- _Task_
Please find how many lines of the data contain the string "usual", and respond with that number only.

————

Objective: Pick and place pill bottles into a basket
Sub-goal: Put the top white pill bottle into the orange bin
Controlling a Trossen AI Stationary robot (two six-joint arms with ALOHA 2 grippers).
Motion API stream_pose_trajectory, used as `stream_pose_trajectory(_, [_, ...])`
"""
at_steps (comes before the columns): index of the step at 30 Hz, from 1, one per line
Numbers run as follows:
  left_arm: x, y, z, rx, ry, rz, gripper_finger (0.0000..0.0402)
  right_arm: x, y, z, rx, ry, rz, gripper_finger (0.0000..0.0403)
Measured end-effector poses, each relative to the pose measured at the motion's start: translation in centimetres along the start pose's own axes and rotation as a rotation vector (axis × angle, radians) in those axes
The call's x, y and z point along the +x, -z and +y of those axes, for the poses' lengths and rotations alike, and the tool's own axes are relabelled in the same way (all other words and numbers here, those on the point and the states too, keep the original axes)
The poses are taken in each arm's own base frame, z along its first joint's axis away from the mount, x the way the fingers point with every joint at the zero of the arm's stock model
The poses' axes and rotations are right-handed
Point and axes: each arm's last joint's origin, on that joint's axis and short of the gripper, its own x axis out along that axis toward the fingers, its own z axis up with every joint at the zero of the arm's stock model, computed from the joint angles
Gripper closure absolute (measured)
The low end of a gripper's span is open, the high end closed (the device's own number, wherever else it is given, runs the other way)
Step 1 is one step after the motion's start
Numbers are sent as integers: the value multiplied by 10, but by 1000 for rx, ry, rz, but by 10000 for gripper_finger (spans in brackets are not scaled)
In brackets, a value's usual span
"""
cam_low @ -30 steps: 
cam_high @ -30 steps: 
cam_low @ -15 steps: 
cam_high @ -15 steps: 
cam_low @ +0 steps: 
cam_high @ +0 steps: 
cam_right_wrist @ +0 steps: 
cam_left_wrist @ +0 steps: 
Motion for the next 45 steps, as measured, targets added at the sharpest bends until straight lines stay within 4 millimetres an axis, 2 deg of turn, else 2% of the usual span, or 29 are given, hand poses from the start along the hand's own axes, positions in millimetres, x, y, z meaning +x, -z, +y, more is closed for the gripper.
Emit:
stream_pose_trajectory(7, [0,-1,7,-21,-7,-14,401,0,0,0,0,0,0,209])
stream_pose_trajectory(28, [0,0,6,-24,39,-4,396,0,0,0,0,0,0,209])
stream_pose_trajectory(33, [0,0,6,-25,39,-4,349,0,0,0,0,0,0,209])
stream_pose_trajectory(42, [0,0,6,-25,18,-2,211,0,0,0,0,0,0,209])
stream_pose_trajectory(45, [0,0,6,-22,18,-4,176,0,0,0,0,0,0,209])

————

- _Response for this exercise_
2